**What is needed:**
Look through the records and copy every line in which "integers" appears.
======== Source data ========
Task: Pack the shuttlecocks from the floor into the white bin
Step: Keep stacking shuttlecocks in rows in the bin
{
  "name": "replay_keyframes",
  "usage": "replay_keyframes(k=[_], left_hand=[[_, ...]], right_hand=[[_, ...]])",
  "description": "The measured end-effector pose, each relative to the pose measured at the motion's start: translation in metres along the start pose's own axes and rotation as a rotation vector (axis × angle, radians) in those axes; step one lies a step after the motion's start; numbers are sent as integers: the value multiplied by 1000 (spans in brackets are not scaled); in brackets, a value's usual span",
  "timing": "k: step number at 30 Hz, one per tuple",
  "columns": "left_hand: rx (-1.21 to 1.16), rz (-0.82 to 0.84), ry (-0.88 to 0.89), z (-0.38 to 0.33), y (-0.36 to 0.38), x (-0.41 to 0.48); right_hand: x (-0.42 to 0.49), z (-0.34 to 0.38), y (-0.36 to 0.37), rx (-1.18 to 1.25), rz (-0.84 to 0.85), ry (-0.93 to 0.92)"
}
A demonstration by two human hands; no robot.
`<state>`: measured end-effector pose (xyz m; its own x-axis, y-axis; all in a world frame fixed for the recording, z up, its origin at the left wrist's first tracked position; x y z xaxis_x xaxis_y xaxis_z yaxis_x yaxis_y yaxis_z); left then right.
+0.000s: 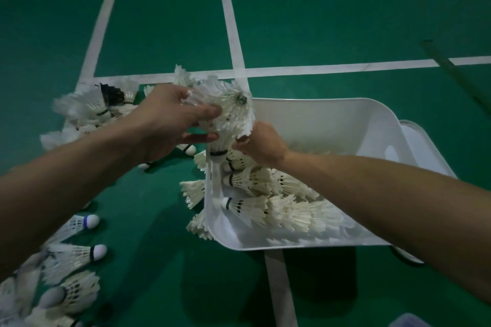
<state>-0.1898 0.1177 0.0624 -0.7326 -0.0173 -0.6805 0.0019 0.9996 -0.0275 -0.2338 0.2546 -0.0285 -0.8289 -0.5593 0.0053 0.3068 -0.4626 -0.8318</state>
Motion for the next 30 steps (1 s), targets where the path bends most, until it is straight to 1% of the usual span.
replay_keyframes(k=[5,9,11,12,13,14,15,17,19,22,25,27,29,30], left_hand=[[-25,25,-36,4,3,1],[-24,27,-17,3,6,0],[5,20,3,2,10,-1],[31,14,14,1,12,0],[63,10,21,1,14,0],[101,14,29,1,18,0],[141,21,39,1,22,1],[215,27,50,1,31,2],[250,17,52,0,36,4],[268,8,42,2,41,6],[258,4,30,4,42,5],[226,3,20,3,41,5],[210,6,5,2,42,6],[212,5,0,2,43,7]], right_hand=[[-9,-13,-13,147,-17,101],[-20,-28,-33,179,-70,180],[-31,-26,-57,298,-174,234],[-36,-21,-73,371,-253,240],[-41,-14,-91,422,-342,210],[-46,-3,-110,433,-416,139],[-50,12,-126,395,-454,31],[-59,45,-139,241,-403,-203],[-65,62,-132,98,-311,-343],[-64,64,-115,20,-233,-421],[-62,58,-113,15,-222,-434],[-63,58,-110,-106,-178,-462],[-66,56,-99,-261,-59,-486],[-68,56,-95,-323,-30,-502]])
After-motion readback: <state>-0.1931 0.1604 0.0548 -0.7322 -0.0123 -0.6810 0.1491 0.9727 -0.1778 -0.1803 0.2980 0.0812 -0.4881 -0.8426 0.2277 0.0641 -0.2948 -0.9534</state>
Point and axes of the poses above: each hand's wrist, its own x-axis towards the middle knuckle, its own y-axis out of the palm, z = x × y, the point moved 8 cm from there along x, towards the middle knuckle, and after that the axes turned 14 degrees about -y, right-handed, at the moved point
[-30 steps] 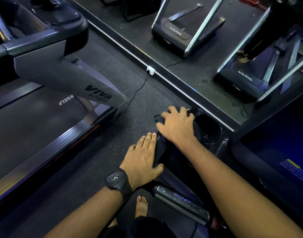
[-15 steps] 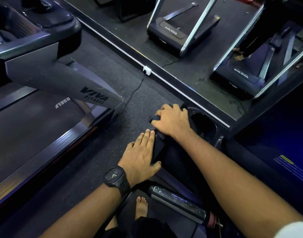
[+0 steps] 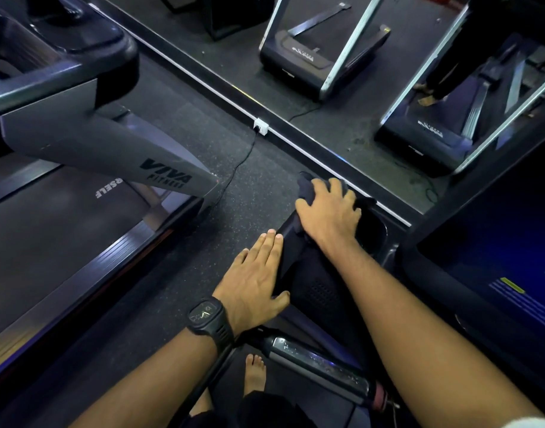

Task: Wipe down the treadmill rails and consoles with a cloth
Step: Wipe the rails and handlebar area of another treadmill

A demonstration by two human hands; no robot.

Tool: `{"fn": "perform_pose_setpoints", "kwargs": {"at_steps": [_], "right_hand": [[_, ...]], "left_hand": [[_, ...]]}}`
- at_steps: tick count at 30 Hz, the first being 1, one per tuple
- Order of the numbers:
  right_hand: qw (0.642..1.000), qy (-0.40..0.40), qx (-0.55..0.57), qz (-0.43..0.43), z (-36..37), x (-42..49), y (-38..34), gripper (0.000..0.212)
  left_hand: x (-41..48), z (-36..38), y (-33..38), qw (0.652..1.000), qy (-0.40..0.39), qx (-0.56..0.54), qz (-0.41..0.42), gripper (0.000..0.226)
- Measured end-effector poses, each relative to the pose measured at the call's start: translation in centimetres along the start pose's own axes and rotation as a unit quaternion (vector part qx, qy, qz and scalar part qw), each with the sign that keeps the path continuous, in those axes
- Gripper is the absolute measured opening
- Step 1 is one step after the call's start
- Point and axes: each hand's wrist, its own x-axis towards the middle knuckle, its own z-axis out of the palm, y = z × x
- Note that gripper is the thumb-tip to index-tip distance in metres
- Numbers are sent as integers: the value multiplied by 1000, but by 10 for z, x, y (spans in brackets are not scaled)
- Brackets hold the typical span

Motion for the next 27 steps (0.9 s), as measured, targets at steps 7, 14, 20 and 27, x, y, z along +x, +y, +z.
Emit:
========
**Reply to the task:**
  "description": "The measured end-effector pose, each relative to the pose measured at the motion's start: translation in metres along the start pose's own axes and rotation as a rotation vector (axis × angle, radians) in those axes; step one lies a step after the motion's start; numbers are sent as integers: the value multiplied by 1000 (spans in brackets are not scaled); in brackets, a value's usual span",
- Numbers are sent as integers: the value multiplied by 1000, but by 10 for z, x, y (spans in brackets are not scaled)

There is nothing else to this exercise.